4 slash commands expose BMB capabilities at different scales — from full pipeline to focused brainstorming.
flowchart LR
Setup["/BMB-setup\n⚙️ Config"]
BMB["/BMB\n🔧 Full Pipeline"]
Brainstorm["/BMB-brainstorm\n💡 Ideation"]
Refactoring["/BMB-refactoring\n🔄 Code Quality"]

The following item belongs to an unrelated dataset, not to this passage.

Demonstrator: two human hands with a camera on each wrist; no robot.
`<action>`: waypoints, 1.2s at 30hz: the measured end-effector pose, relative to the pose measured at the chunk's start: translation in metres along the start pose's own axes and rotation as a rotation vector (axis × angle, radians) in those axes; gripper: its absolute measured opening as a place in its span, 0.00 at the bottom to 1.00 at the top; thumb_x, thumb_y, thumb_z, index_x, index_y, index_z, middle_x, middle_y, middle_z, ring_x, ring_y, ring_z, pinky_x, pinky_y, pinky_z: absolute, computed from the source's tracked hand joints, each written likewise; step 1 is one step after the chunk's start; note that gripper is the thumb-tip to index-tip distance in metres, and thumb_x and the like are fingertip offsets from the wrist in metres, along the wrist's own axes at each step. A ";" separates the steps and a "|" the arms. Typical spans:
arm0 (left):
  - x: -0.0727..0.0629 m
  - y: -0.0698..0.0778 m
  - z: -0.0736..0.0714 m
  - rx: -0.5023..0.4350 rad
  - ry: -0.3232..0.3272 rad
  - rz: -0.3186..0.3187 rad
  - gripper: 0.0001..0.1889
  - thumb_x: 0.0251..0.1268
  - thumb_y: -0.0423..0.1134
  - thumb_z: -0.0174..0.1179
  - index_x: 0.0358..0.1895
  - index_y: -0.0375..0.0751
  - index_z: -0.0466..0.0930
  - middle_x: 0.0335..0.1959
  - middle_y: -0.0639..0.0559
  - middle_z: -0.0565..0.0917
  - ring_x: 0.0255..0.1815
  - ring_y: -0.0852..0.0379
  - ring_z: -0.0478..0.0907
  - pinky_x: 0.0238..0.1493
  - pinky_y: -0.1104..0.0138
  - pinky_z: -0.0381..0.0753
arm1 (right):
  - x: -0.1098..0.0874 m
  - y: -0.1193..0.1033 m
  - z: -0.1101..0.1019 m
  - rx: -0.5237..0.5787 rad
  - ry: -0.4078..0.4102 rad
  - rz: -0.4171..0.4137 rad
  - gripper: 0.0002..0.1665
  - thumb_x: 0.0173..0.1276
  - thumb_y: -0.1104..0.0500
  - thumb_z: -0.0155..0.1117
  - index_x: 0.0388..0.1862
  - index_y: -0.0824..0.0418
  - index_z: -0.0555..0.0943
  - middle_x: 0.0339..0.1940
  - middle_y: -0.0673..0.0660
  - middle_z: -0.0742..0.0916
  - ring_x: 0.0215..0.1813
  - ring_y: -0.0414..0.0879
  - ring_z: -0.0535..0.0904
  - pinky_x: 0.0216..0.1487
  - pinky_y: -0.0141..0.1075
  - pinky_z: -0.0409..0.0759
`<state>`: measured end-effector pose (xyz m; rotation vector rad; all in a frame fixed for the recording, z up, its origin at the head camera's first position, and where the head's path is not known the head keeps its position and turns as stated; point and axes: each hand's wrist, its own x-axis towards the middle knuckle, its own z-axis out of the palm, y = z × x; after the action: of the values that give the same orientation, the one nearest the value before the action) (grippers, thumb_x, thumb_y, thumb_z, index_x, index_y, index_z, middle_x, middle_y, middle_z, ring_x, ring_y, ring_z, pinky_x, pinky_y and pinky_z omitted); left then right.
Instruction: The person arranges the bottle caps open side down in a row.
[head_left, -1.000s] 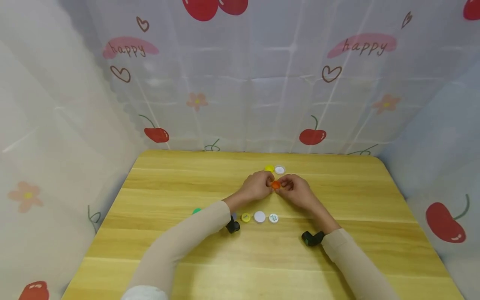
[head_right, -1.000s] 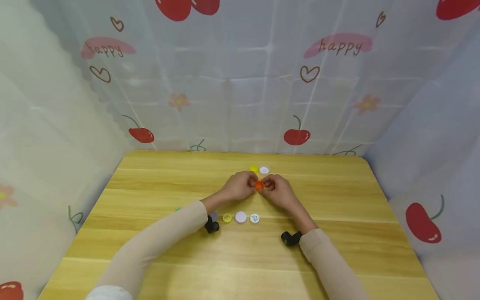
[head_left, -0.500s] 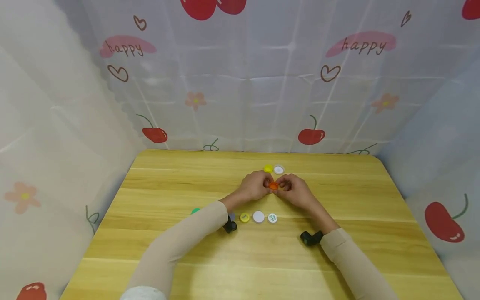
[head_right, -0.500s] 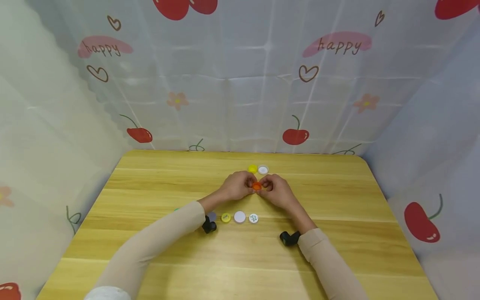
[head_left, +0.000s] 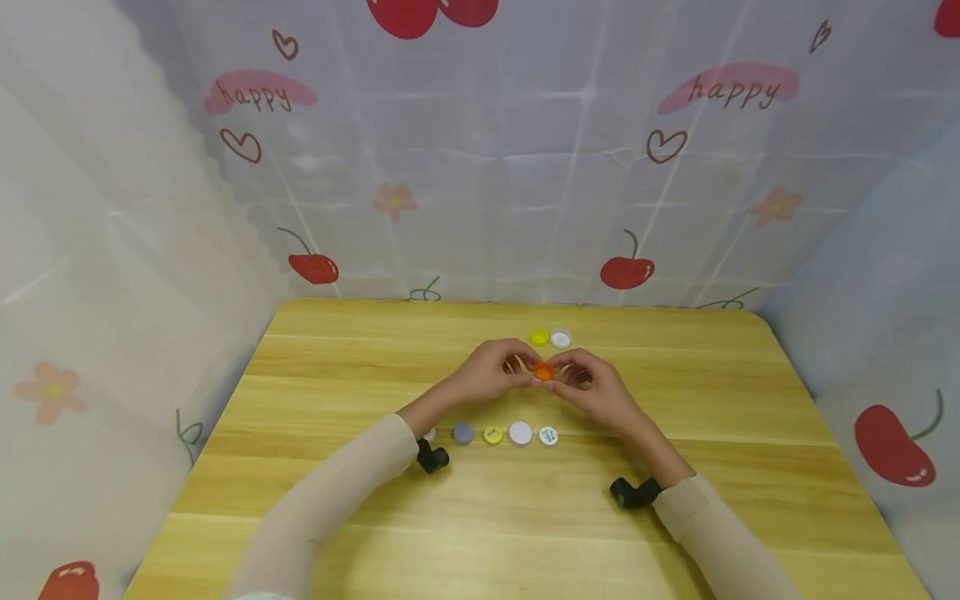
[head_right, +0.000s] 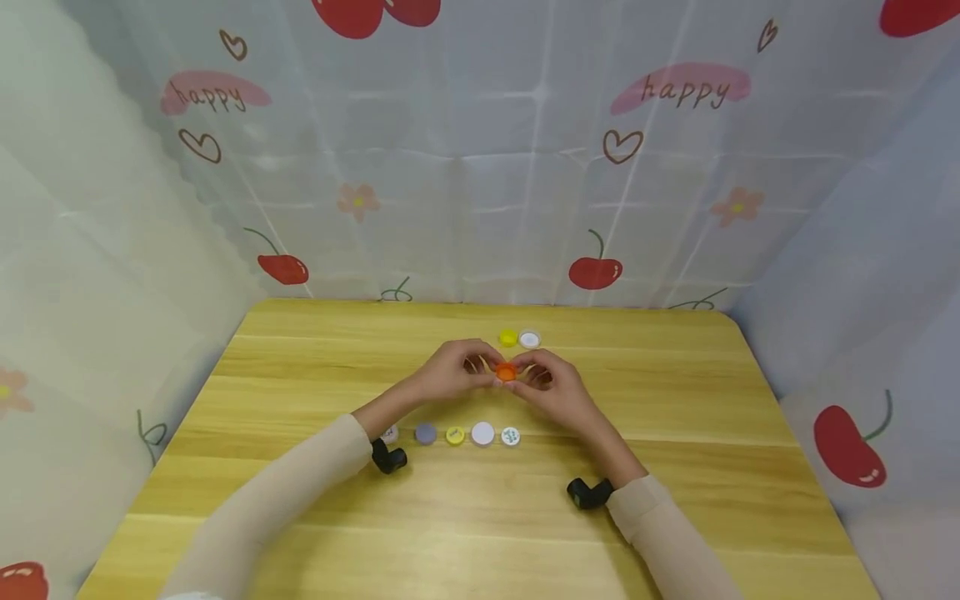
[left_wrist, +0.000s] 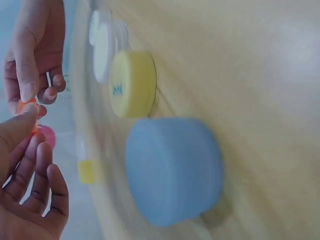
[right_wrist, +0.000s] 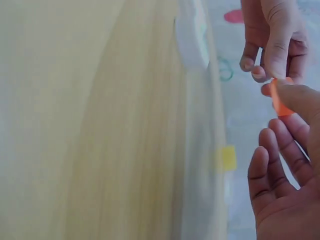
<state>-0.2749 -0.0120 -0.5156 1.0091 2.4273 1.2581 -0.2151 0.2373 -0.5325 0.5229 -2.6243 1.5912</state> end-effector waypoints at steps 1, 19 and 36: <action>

Setup -->|"prerequisite"| BMB
Setup -->|"prerequisite"| Brainstorm
Setup -->|"prerequisite"| Refactoring
Brainstorm -.->|"feeds into"| BMB
Refactoring -.->|"standalone"| BMB
style Setup fill:#111827,stroke:#22c55e,color:#e8edf5
style BMB fill:#111827,stroke:#3b82f6,color:#e8edf5,stroke-width:3px
style Brainstorm fill:#111827,stroke:#22d3ee,color:#e8edf5
style Refactoring fill:#111827,stroke:#a78bfa,color:#e8edf5
| Phase | /BMB | /BMB-brainstorm | /BMB-refactoring |
|---|---|---|---|
| Setup / Config | ✓ | ✓ | — |
| Consultant Session | ✓ | ✓ | — |
| Brainstorm / Analysis | ✓ | ✓ | ✓ Parallel |
| Council Debate | ✓ | — | ✓ Synthesis |
| Architecture Plan | ✓ | — | — |
| Execution (Worktree) | ✓ | — | ✓ |
| Testing | ✓ | — | — |
| Verification (Blind) | ✓ | — | ✓ Review |
| Fix Cycle | ✓ | — | ✓ |
| Simplification | ✓ | — | — |
| Merge / Cleanup | ✓ | ✓ Summary | ✓ |
The pipeline never blocks. Every failure mode has a defined fallback.
| Scenario | Behavior |
|---|---|
| Cross-model unavailable (council) | Solo design (Claude only), noted in session log |
| Cross-model unavailable (testing) | Claude-only test results, noted in reconciliation |
| Cross-model unavailable (verification) | Claude-only verification, noted in reconciliation |
| Claude tester timeout | Log timeout, continue with cross-model results |
| Cross-model timeout | Proceed with Claude-only results |
| Merge conflict | bmb_learn MISTAKE + escalate to user |
| Simplifier breaks tests | bmb_learn MISTAKE + revert + proceed with original |
| Telegram env unset | Skip notifications silently |
| knowledge.db missing | Skip indexing/search |
| Frontend not detected | Skip Frontend agent, Executor only |
The .bmb/ directory is the single source of truth for all pipeline artifacts.